“Perlu diingat bahwa Bulog tidak mencampuradukkan atribut politik dalam prosesnya,” tambahnya.
Bayu juga menjelaskan bahwa Bulog memiliki banyak kerjasama dengan jaringan distributor dan ritel modern untuk mempercepat stabilisasi harga dan stok beras. Oleh karena itu, beras SPHP dapat dengan mudah diakses oleh masyarakat.
Distribusi Merata atau Kontroversi? Isu Netralitas di Balik Beras Bulog
Saat ini, masyarakat dihebohkan oleh unggahan foto yang menunjukkan stiker kampanye pasangan calon Prabowo Subianto-Gibran Rakabuming Raka yang ditempel pada beras Stabilisasi Pasokan dan Harga Pangan (SPHP) yang dimiliki oleh Perum Bulog.
Foto tersebut diunggah oleh seorang pengguna media sosial bernama Jhon Sitorus melalui akun @Miduk17. Menurutnya, pasangan calon nomor urut dua, Prabowo-Gibran, diduga melanggar aturan Pilpres dengan menggunakan beras Bulog untuk kepentingan kampanye mereka.
“Ia sudah melanggar konstitusi, aturan debat, netralitas aparat, dan integritas sebagai pejabat. Sekarang, mereka bahkan menggunakan beras Bulog untuk kampanye. Sepertinya kabinet Jokowi sedang memberikan dukungan kepada Prabobro-Gibran,” tulisnya dalam unggahan tersebut.
Beras Bulog dan Kontroversi Politik: Tanda Tanya Netralitas dan Integritas
Dalam menyikapi dugaan penggunaan beras Bulog untuk kepentingan kampanye Prabowo-Gibran, Bayu Krisnamurthi menegaskan bahwa setelah beras dipasarkan, Bulog kehilangan kendali terhadap penggunaannya. Meskipun distribusi beras SPHP merata, foto stiker kampanye tetap memunculkan pertanyaan akan netralitas dalam konteks politik.

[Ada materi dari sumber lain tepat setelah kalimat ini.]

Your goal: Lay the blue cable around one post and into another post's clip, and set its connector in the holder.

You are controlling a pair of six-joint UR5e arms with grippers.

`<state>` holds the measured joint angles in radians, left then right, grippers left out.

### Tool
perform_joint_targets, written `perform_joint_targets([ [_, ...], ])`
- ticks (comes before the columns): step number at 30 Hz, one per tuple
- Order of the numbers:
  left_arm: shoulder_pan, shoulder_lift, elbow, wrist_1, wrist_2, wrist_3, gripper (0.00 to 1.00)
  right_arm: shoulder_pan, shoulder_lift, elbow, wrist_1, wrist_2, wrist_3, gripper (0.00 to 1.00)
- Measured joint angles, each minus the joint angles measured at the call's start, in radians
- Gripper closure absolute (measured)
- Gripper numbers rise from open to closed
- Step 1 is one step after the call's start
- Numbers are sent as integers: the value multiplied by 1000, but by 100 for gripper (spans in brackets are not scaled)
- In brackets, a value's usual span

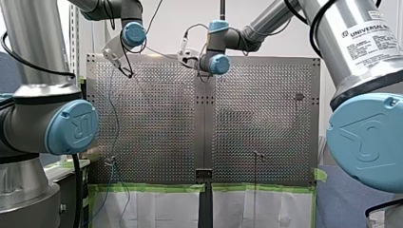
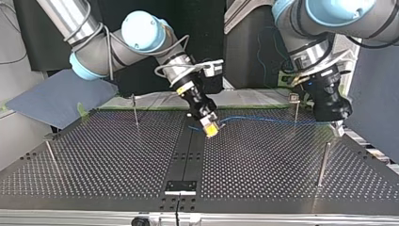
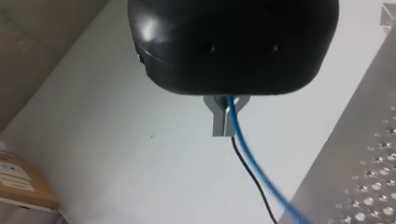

Sementara itu, publik mempertanyakan integritas pasangan calon nomor urut dua, dengan beberapa pihak menyebutnya sebagai pelanggaran aturan Pilpres. Kontroversi ini menyoroti peran Bulog dalam konteks politik dan meninggalkan pertanyaan besar terkait netralitas instansi BUMN.